ABOUT THIS TASK:
In the entries that follow, count each line containing "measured" and state the total, nothing more.

Stored items:
________________________________________
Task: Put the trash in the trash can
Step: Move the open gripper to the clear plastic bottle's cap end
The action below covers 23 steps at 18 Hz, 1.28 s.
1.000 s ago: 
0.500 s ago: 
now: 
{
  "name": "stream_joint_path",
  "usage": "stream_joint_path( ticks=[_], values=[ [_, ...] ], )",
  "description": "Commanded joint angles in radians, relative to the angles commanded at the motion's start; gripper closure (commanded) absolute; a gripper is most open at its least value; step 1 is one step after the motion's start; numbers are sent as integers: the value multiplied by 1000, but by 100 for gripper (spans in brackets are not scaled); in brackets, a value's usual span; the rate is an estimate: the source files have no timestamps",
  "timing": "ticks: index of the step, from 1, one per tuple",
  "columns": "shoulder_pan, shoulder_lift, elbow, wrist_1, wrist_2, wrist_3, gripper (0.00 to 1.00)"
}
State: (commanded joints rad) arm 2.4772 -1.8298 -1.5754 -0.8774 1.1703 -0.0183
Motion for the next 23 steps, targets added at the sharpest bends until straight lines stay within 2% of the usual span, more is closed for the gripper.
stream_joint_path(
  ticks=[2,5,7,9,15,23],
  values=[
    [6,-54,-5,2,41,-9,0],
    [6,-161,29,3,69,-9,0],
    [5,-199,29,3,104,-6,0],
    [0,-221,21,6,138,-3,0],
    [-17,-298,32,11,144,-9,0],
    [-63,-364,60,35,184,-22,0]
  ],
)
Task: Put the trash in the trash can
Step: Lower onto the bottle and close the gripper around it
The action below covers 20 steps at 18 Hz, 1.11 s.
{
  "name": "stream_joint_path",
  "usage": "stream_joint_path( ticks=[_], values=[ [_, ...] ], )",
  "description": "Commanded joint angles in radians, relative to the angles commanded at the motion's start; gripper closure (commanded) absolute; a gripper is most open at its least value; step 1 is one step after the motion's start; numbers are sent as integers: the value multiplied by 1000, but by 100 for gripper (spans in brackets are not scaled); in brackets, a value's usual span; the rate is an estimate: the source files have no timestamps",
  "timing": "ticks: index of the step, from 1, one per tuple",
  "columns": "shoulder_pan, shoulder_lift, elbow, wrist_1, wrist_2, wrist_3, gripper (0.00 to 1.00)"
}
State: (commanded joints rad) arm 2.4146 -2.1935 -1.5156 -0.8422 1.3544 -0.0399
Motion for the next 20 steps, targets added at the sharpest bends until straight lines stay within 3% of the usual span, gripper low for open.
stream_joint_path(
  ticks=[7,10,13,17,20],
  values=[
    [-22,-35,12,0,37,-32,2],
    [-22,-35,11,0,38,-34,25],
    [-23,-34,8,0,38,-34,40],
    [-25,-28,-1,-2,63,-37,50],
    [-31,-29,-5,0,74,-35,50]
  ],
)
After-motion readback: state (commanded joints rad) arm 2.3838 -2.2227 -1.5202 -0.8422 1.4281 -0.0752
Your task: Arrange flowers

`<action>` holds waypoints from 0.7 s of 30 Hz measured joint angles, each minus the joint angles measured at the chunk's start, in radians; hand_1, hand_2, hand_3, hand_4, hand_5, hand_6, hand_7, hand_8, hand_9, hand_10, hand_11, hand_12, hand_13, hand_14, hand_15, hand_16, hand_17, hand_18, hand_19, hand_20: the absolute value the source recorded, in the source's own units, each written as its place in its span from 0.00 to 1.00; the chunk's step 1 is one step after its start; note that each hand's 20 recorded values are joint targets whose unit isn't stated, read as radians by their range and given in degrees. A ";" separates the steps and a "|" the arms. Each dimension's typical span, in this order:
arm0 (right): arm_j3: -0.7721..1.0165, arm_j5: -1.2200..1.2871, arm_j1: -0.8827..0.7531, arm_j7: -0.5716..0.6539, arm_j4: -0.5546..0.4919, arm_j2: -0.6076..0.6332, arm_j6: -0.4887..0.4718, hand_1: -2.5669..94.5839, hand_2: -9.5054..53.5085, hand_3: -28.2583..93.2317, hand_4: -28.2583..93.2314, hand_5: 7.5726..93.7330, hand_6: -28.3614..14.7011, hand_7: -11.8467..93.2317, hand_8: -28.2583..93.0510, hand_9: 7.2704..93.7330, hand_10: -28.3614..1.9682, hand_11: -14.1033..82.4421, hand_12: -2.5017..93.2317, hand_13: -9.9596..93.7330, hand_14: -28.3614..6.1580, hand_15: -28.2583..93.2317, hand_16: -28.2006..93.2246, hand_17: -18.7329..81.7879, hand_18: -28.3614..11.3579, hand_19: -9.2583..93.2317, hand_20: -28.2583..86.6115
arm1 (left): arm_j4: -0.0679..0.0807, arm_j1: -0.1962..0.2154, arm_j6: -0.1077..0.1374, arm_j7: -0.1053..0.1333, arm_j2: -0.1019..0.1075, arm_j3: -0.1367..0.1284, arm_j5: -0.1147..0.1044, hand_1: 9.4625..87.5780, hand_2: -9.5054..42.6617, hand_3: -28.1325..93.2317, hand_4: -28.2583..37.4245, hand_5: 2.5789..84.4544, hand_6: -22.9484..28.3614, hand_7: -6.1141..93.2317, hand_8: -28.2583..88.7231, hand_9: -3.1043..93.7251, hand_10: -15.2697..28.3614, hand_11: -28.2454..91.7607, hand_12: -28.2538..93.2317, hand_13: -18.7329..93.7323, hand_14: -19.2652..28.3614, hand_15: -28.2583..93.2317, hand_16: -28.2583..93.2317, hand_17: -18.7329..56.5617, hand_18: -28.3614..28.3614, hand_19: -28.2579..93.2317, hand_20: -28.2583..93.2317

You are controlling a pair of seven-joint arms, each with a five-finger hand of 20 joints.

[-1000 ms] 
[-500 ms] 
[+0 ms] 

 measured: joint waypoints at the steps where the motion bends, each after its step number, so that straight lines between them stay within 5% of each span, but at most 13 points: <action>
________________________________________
EXPECTED OUTPUT:
2